Let me say that one of the things would be to use a wet-dry vacuum cleaner to remove as much water as I could . Suck water until no water to suck. Then come back later and suck some more if there is water to be sucked.

Do we have to take the toilet up again to verify it isn't still leaking?
I am not a plumber. If you saw dripping before, and do not see it now, that would tend to say that you have fixed the leak.
My husband put the seal on backward--he affixed it to the trap on the floor, but when I read the directions they stated that he should have affixed the seal to the toilet first. UGH, does it even matter?
Putting the wax ring on the closet flange is the better method despite the "instructions". That is how the plumbers do it.

Did you get some clogging in the toilet to where you used a plunger? The problem may have been that the sewer has a clog. The plunging could have created a pressure big enough to blow out the wax seal. In many cases, a flaw in the wax will not cause a leak because the water drops into the closet flange. If the pipe is partially blocked, then the pressure rises a bit at that point, so an opening will pass water.
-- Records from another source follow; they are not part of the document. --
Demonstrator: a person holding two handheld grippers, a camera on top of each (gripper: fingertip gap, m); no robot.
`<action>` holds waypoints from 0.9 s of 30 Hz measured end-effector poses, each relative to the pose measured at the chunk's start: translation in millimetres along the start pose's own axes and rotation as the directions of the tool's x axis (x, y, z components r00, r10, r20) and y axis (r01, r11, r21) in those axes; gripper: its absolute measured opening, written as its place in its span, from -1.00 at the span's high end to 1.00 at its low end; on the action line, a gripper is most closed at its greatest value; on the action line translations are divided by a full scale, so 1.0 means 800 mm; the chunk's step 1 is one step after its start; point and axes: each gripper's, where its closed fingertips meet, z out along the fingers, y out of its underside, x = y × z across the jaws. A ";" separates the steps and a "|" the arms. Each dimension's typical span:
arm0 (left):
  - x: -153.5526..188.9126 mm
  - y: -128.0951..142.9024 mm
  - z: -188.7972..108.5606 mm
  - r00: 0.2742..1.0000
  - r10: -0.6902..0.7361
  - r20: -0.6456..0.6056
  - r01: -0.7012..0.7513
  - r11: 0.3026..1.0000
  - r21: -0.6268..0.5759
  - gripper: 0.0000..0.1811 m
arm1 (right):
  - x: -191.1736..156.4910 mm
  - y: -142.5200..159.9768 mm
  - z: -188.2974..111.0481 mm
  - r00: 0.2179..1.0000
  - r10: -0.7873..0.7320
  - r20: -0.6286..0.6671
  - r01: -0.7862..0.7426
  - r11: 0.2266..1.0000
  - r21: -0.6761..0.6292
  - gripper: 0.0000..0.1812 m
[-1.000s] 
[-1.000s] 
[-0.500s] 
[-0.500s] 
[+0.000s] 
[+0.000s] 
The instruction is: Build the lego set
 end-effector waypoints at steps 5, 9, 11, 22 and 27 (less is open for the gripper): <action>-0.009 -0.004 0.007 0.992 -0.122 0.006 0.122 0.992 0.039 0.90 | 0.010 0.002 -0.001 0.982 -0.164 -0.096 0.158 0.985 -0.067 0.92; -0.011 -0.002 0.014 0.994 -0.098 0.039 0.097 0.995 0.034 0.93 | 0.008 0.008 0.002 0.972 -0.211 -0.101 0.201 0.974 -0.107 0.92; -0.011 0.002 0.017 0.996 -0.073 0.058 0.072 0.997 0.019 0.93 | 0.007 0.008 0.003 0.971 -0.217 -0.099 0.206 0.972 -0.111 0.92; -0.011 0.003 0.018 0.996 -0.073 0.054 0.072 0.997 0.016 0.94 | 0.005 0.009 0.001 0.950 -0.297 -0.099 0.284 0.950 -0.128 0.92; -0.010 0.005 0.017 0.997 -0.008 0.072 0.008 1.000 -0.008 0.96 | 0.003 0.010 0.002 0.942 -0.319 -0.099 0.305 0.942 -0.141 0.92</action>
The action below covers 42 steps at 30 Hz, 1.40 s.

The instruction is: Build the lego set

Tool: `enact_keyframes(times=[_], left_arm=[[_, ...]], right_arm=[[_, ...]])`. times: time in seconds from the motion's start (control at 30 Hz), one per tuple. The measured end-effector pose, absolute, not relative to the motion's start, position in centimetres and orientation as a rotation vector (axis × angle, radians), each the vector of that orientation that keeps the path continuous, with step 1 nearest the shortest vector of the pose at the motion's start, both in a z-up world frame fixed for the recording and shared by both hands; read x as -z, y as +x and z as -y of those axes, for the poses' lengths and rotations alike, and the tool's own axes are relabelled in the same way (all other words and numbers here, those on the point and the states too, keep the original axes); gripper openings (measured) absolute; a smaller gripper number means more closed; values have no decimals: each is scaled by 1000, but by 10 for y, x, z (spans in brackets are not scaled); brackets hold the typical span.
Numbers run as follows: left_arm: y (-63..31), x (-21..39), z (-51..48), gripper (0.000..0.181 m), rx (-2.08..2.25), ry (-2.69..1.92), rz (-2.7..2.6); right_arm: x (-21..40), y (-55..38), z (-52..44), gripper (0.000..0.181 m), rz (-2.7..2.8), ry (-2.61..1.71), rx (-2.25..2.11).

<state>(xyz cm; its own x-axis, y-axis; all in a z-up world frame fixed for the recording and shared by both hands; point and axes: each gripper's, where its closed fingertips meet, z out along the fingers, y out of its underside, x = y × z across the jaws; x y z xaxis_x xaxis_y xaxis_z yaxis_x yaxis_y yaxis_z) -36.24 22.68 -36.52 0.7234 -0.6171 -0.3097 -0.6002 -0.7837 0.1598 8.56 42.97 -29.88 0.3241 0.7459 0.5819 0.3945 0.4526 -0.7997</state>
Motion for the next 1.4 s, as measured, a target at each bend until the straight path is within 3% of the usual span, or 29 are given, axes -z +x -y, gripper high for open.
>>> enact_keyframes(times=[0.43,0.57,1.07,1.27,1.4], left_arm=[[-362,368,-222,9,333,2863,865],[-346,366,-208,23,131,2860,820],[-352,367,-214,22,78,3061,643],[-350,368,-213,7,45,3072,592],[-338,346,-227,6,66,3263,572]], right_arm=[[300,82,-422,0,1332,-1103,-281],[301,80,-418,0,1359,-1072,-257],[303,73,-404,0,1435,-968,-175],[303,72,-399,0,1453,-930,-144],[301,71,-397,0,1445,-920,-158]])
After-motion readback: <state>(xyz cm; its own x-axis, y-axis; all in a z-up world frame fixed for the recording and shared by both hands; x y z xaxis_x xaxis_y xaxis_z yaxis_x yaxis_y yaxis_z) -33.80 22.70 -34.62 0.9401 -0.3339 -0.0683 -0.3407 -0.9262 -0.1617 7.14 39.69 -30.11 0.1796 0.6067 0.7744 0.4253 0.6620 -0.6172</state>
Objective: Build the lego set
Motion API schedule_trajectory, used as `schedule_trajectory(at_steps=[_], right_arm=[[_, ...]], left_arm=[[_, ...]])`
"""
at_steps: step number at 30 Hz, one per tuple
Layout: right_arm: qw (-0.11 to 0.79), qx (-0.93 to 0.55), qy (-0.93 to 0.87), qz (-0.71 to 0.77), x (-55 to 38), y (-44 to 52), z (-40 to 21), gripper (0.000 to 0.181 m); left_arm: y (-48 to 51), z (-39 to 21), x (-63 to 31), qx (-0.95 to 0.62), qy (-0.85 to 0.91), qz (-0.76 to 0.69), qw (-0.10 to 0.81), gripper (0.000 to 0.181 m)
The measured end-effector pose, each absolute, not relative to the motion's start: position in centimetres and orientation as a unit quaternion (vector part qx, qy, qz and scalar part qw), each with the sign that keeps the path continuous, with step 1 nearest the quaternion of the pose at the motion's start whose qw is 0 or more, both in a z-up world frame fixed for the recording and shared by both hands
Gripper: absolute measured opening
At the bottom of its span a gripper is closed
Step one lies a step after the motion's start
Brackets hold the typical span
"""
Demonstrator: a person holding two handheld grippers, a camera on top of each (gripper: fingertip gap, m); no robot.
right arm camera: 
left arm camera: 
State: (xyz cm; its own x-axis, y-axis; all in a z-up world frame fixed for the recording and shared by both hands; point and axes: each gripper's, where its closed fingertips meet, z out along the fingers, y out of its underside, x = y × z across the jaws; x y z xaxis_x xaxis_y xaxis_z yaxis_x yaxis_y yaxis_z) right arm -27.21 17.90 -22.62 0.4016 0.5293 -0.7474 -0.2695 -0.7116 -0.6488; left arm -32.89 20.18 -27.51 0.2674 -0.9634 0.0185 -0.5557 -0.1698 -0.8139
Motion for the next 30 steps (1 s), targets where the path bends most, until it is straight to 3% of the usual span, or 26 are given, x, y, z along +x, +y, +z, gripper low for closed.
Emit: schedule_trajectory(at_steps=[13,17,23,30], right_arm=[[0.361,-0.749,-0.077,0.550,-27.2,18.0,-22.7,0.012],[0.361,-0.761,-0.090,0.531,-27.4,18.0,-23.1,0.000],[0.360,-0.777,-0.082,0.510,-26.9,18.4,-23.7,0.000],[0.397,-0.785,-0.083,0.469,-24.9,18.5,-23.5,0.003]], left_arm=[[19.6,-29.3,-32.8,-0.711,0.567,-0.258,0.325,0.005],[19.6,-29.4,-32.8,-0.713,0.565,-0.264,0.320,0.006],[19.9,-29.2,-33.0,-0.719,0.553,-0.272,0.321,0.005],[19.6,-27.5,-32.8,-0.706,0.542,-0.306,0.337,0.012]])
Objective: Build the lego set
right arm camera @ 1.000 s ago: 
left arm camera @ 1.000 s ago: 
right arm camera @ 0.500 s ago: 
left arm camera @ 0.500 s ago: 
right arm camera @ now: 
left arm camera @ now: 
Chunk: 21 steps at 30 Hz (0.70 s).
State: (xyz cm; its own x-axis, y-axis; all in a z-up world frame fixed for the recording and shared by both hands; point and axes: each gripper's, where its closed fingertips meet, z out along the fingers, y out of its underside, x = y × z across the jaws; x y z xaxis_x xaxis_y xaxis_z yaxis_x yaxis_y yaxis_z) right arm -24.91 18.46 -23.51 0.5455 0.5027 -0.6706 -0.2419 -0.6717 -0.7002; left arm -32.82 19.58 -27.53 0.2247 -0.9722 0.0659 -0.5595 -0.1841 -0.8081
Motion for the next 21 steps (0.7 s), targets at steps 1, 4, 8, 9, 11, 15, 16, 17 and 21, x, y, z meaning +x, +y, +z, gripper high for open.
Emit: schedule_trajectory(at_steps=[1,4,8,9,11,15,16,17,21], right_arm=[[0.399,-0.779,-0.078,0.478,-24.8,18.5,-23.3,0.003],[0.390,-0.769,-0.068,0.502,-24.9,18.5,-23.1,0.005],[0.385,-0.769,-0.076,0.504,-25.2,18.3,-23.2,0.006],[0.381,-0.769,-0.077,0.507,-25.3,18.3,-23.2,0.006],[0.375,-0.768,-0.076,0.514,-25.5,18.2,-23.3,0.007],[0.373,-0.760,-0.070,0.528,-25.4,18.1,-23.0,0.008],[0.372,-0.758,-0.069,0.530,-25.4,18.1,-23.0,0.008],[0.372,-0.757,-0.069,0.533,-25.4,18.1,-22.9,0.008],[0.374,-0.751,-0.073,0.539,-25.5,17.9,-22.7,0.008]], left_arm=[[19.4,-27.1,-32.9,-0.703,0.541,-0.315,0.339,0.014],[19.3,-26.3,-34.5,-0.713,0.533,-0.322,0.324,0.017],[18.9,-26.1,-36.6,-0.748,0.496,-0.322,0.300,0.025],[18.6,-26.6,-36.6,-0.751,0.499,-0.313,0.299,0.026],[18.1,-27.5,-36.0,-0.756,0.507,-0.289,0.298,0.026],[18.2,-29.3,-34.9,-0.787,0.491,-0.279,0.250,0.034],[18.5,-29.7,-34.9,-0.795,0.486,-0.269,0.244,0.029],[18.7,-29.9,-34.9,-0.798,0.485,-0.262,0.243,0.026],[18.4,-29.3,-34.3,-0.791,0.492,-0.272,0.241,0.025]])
SaniSeal may easier to use if your husband goes back in for some reason, such as putting in a modern toilet with a smooth clog-resistant trapway. Saniseal can stand up to the imperfect install where the installer lifts and moves the toilet a bit during the process. Wax should only be compressed and the toilet should not be lifted or moved later without changing the wax. A plumber is practiced in doing that right. SaniSeal will not permanently blow out in response to plunging. If you need to plunge, that may point to a sewer problem or inferior toilet design.

I would put a tray under where the dripping was hitting the basement floor for a while to see if any dripping occurs.